The last few days were all drenched with the bloody news from India. The Mumbai violence was brutal. Finally, the standoff is over, but the questions remain - Why did this happen? Who is to blame? Will it happen again?

Religion and State

I am tempted to say my usual thing – the world needs to become more secular, the organized religions are to grow more personal, less political. The state and religion must go separate ways. Islam must cool off, just as Christianity did. I am not a devout Christian, I am more of an agnostic. Oh, yeah, I would like to see more people like me. And not just among Christians, but also among Muslims. I don’t give a damn about blasphemous movies about Jesus, Black metal, and an officially registered Church of Satan that questions the beliefs of my parents. I don’t give a damn. I can live with that. And so should you, Muslims, be able to live with “Satanic Verses,” Prophet Muhammad’s caricatures, etc. within your grasp. It’s OK when someone questions your faith. It should not bother you, just as ridiculing Christianity does not bother me.

Oh, let me stop here. If I go on with my usual rant about secularism and religion, I won’t get to my next point which I deem to be pretty important.

Disfranchisement

The Guardian reported worrisome statistics on the status of Muslims in the Indian state. On socio-economics, comprising roughly 14% of India’s population of 1.1 billion, nearly half (43%) of all Muslims live below the official poverty line of $1.25 a day. This poverty rate corresponds with the Muslim workforce rate: less than 50% of the Muslim male population is employed (contrast this with Dalit male employment of 53%). Additionally, Muslims are less likely to have electricity and water than Dalits. Politically, Muslims remain unrepresented in the government (holding 5.7% of all state jobs), in the foreign, police and armed services (holding 2-3% of all jobs) and in politics (holding roughly 4-6% of all House parliamentary seats, or less than one-half of the Muslims’ population share).

Michael Shank of the Guardian notes that while the Dalits were previously devoid of the ideological and instrumental mechanisms to respond violently to the inequity in India’s democracy, the Muslim community is equipped via national and international sources (both ideological and instrumental). What is also noteworthy about these numbers is the correlation between poverty, political representation and peaks in violence. For example, studies show that spikes in unemployment are followed by spikes in homicides; the higher the percentage of families living in relative poverty, the higher the violent offenses; and finally, relevant to India, ethnic and religious dominance doubles the risk of violent conflict.

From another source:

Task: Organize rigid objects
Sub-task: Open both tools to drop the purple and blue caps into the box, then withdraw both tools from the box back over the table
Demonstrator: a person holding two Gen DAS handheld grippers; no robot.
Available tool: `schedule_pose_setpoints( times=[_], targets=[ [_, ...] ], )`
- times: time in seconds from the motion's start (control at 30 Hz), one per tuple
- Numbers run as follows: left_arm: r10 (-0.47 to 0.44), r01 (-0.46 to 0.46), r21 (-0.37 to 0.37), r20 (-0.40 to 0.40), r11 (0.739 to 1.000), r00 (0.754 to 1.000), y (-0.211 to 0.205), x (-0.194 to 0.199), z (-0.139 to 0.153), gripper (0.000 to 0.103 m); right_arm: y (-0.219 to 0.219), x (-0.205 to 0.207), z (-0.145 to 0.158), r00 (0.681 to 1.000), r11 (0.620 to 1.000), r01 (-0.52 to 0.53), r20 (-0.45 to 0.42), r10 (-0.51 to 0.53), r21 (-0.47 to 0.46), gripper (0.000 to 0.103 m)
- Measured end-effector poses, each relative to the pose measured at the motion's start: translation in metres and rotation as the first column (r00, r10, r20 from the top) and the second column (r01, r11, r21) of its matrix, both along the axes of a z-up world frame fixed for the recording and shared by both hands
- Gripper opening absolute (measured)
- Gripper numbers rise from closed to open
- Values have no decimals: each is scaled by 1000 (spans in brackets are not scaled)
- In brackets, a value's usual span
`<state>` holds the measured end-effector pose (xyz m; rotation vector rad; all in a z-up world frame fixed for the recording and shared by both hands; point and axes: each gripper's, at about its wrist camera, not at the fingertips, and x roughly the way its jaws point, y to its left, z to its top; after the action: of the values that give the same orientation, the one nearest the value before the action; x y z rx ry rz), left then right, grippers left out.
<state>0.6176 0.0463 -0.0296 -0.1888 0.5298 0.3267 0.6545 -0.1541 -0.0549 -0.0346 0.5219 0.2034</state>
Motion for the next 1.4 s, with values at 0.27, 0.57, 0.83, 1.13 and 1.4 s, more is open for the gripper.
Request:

Lesson for the Baltics: Do not turn a minority into an underclass

I know any status comparisons of Muslims in India to a Russian minority in Latvia or Estonia would be more than far-fetched, nevertheless I can see how volatile a relationship between a majority and a large minority can become if the latter is openly and methodically disfranchised by the former. The Latvian government was close enough to that level of misguidance when it conducted a repressive policy against the country’s Russian-speaking population. The state must be inclusive by definition, the excluded are usually apt to turn against the state, the repressor. It is instructive to analyze the degree of dissatisfaction of those who leave comments at Delfi, a popular news network serving the Baltics with separate sites in Lithuania, Latvia, and Estonia. All of those sites also have Russian versions. Oh, man, that’s where the Russian speaking readers nail the state for all the injustice they had to go through. Sometimes, the wording gets too tough. That’s also the place where ethnic Latvians, Estonians, and Lithuanians clash with Russian speakers. In Lithuania, Vilnius Poles and Belarusians join in those word fights, too.

I won’t go into details as to why the Russian minority has become disfranchised in early 1990s by the Latvian and Estonian states. The reasoning was controversial. Estonians and Latvians might argue that they wouldn’t have made it into the European Union unless they had kept Russians off the state politics. Now as the Baltic states are part of EU and NATO, it is time to think how to unite their nations. And here I mean not just the titular ethnic groups inside these nations, but all those who have citizenship and those who have not but have resided in those nations for years. Now it is time to think and to think hard how to bring the divided together, how to swap the ethnic identity with the citizenship identity, a more unifying concept. It is only then these nations can fully embrace Europeanness as we know it.